• Melissa van der Merwe

Uncleared Initial Margin Statistics

Source: ISDA® Quarterly Vol 6, Issue 2: May 2020 (pages 36 to 39)

The figures from ISDA®'s latest margin survey gives an interesting insight into the statistics for initial margin (IM).

The first four phases of initial margin implementation have now been completed meaning that a total of over 50 firms are currently in scope for IM. The 20 dealer firms that were in scope in the first phase of the IM regulations collected $173.2 billion of IM at the end of 2019. This was $15.3 billion more than was collected by them in the previous year. If you include the amount of variation margin (VM) collected by these top 20 firms in 2019, the total margin collected at the end of 2019 was $1.07 trillion. The growth in regulatory IM from 2018 to 2019 is likely as a result of:

(1) the increased number of new non-cleared derivatives transactions executed by phase-one, phase-two and phase-three entities; and

(2) an increased number of phase-four firms coming into scope for IM regulations in September 2019.

The last two phases of the IM regulations will bring into scope a further 1089 firms in September 2021 and September 2022 (following Basel Committee on Banking Supervision, or BCBS, and the International Organization of Securities Commissions, or IOSCO, extension by one year to the phase-in dates in light of the COVID-19 pandemic).

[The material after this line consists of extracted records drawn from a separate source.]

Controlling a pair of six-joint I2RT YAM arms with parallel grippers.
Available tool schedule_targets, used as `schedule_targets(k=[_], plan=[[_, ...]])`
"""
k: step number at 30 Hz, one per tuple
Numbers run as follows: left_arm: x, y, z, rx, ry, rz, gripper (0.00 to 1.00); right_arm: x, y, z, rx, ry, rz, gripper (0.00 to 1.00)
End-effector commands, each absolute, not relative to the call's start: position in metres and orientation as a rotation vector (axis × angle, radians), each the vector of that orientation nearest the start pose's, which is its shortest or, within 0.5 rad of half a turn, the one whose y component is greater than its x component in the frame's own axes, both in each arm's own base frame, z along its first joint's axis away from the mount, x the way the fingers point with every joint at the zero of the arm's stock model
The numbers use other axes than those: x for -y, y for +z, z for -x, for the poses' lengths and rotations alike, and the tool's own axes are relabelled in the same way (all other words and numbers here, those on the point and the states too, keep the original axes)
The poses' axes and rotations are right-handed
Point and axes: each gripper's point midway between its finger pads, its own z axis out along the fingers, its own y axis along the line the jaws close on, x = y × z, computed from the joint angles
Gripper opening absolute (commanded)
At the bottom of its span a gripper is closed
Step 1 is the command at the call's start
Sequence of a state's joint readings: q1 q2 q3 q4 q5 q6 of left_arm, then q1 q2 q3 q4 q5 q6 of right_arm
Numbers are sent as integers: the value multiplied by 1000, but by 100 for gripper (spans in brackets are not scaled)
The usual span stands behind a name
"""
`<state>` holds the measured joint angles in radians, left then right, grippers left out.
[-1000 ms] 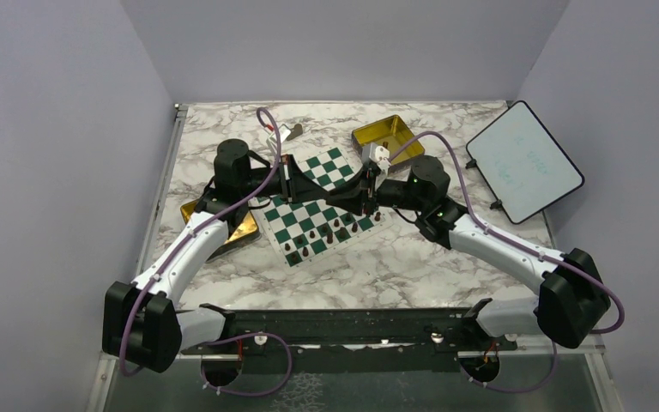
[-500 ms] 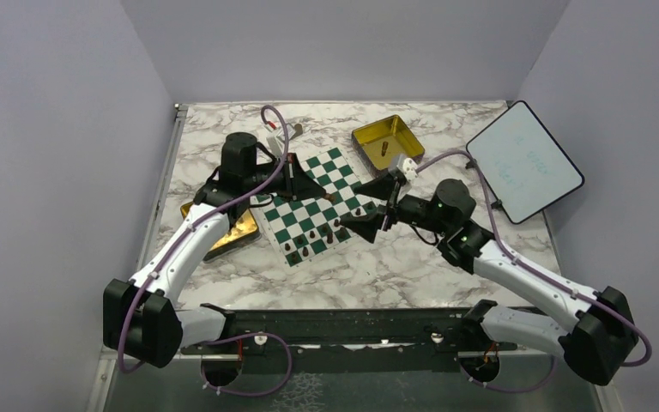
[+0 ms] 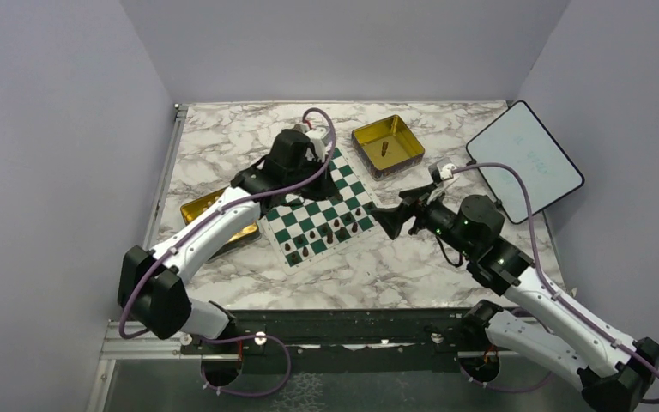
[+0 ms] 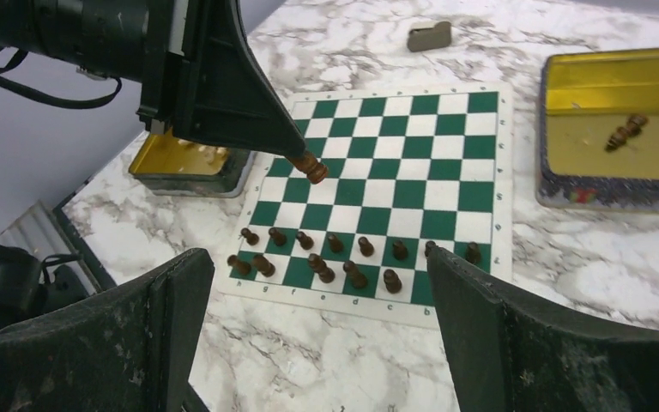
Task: Set up the chess pieces on the board
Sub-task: Place the chess piece on the chessboard.
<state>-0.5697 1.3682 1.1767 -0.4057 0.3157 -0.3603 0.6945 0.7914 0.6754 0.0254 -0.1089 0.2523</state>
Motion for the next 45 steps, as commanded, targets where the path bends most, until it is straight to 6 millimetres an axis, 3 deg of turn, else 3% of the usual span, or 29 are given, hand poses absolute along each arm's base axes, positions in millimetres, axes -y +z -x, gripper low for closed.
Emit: schedule_targets(k=[1,7,16,27,34,45], plan=[[283,205,-312,-2263,-632,-414,0,-199,258,-232,-1745,676,329,100],[324,177,-321,-2306,-535,-460,0,-169,281,-219,-1674,622,262,100],[375,129,-318,-2362,-414,-569,0,-147,286,-210,-1656,574,214,100],[374,96,-319,-2423,-306,-586,0,-135,293,-206,-1610,560,177,100],[373,85,-318,-2445,-290,-596,0,-127,307,-201,-1545,564,162,100],[376,72,-316,-2470,-287,-626,0,-125,305,-200,-1550,554,164,100]])
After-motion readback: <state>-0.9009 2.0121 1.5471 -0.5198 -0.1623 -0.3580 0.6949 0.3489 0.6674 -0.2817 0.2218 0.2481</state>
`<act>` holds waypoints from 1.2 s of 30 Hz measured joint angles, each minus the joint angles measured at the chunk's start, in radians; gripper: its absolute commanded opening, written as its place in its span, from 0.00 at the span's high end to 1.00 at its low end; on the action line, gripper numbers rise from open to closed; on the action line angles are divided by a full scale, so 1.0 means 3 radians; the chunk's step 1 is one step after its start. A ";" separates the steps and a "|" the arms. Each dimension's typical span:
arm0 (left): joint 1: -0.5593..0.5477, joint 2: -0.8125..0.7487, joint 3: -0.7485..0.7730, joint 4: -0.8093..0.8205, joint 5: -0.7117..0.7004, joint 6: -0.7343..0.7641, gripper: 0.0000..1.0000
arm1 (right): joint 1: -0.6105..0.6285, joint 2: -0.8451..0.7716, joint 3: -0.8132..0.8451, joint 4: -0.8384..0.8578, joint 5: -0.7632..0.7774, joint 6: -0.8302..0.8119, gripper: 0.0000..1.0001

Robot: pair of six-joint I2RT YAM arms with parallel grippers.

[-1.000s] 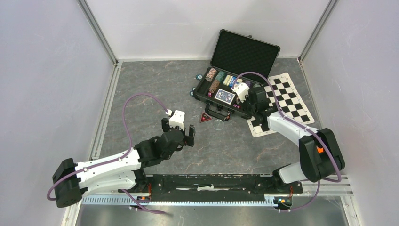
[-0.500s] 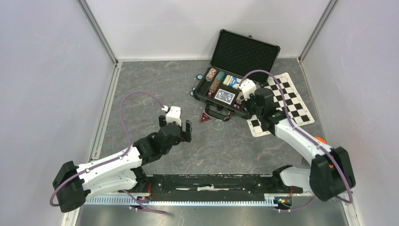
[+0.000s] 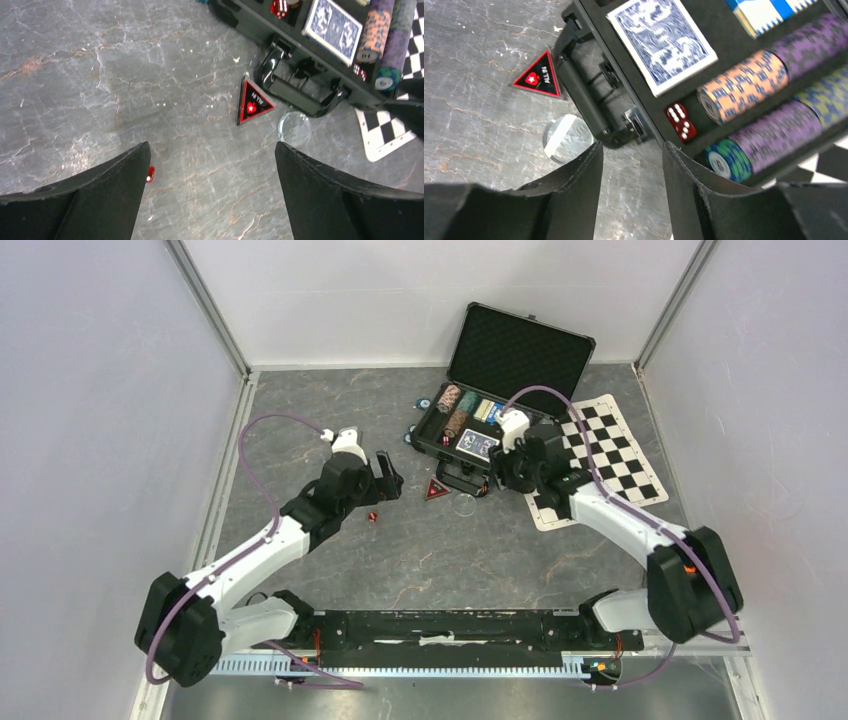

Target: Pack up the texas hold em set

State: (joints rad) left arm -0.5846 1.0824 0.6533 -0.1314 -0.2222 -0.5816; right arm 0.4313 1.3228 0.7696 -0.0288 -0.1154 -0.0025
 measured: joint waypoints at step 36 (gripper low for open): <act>0.0824 0.0446 0.0160 0.0202 0.0451 -0.0251 0.00 | 0.0515 0.2355 0.2200 -0.0306 0.0023 -0.0431 0.64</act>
State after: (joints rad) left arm -0.3374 1.2163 0.7013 -0.0708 -0.0868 -0.6567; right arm 0.5858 2.0293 1.4296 -0.1207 -0.1085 -0.1318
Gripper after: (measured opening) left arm 0.993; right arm 0.401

ISDA®'s margin survey shows that phase-one entities tend to primarily post government securities as initial margin collateral. The regulations stipulate that IM has to be remote from any bankruptcy, and the use of government bonds supports this as it is easier to segregate securities as opposed to cash. Phase-one firms disclosed that of the IM they collected, 83.9% was comprised of government securities and 16.1% of other securities at the end of 2019.

On the other hand the survey shows that in terms of variation margin, cash is the preferred asset type to be posted as collateral. (Regulatory VM was comprised of 82.6% in cash, while government securities and other securities contributed 14.3% and 3.1%, respectively.)